= PROMPT =
Return exactly the lines below, starting with the one that has "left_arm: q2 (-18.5" and going on through the one that has "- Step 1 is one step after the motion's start".

Content starts

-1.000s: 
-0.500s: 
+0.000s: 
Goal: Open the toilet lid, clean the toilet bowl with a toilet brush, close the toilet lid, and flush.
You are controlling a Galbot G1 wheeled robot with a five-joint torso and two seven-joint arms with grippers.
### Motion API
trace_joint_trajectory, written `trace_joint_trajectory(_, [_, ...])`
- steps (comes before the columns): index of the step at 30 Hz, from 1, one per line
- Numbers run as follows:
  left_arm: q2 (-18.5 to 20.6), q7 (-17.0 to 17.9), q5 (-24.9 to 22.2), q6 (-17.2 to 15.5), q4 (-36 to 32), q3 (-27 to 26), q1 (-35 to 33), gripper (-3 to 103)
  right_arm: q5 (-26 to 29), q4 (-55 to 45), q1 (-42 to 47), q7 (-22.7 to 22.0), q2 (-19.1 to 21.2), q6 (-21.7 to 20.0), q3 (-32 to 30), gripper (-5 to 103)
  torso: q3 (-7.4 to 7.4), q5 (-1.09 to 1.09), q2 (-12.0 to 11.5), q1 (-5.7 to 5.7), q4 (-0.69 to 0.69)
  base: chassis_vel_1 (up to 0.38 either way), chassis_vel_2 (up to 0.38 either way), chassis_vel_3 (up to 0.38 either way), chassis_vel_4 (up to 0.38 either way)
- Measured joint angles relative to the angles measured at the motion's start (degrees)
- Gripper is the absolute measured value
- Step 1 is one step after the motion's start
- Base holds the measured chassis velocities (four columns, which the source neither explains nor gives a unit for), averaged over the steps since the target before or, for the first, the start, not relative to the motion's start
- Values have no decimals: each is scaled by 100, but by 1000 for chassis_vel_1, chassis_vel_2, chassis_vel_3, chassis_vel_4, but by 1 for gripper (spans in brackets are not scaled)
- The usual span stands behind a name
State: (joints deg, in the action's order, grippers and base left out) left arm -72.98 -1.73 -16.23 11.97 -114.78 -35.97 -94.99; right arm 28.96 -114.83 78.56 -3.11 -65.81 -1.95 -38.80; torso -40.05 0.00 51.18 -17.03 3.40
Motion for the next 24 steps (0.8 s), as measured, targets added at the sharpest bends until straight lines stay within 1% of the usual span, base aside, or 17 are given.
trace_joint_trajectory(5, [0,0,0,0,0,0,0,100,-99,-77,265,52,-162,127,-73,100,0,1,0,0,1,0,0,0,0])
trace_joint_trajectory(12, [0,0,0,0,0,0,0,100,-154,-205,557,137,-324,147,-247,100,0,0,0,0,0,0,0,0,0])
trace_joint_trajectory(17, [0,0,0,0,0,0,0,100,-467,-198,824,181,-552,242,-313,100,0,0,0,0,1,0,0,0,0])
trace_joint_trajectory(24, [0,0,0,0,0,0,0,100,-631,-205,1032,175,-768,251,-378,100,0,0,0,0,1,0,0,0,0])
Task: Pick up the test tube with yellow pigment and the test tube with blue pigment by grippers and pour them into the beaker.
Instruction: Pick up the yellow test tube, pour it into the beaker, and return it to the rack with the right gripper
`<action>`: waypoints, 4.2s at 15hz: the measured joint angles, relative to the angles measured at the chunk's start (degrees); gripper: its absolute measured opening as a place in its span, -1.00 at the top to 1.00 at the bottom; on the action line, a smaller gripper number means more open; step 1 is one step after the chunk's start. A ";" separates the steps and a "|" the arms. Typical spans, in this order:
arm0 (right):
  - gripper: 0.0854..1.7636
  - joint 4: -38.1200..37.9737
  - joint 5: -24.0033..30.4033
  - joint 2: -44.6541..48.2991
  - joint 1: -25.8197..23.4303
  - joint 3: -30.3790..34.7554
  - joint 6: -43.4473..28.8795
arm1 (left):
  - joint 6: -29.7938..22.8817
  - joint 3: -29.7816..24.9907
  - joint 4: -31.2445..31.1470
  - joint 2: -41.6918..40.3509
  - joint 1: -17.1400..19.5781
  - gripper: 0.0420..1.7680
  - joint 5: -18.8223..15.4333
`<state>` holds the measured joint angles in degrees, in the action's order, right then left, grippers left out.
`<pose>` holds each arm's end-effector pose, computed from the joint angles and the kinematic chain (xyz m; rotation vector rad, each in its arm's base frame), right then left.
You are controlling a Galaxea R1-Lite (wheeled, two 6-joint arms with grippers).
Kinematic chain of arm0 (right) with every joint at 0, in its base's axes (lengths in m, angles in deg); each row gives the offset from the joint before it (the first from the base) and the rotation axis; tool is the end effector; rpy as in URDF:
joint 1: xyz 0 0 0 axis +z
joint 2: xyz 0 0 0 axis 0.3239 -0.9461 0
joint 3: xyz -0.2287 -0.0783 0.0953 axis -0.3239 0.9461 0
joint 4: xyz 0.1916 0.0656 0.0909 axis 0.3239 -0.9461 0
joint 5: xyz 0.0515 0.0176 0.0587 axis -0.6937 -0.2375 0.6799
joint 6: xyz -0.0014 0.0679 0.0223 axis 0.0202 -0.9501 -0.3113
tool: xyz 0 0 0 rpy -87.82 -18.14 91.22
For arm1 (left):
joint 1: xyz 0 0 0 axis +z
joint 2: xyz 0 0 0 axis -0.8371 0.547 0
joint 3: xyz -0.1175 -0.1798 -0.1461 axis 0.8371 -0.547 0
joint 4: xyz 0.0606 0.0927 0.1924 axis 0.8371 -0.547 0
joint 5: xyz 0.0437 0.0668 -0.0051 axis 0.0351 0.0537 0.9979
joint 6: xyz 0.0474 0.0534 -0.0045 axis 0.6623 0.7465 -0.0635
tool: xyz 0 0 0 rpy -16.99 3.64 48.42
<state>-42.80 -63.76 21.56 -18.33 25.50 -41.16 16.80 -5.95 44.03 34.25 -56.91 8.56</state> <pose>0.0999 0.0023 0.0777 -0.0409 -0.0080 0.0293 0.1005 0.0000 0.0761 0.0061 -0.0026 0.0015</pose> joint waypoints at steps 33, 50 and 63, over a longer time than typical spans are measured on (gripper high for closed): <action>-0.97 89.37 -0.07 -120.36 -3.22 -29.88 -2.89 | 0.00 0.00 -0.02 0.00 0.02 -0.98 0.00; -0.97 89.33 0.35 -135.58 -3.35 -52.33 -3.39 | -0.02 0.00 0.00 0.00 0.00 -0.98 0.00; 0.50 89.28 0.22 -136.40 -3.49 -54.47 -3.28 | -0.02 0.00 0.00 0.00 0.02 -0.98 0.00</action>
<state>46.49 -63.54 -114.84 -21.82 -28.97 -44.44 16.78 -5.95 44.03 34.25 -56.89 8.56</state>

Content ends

= RESPONSE FOR THIS EXERCISE =
  left_arm: q2 (-18.5 to 20.6), q7 (-17.0 to 17.9), q5 (-24.9 to 22.2), q6 (-17.2 to 15.5), q4 (-36 to 32), q3 (-27 to 26), q1 (-35 to 33), gripper (-3 to 103)
  right_arm: q5 (-26 to 29), q4 (-55 to 45), q1 (-42 to 47), q7 (-22.7 to 22.0), q2 (-19.1 to 21.2), q6 (-21.7 to 20.0), q3 (-32 to 30), gripper (-5 to 103)
  torso: q3 (-7.4 to 7.4), q5 (-1.09 to 1.09), q2 (-12.0 to 11.5), q1 (-5.7 to 5.7), q4 (-0.69 to 0.69)
  base: chassis_vel_1 (up to 0.38 either way), chassis_vel_2 (up to 0.38 either way), chassis_vel_3 (up to 0.38 either way), chassis_vel_4 (up to 0.38 either way)
- Measured joint angles relative to the angles measured at the motion's start (degrees)
- Gripper is the absolute measured value
- Step 1 is one step after the motion's start

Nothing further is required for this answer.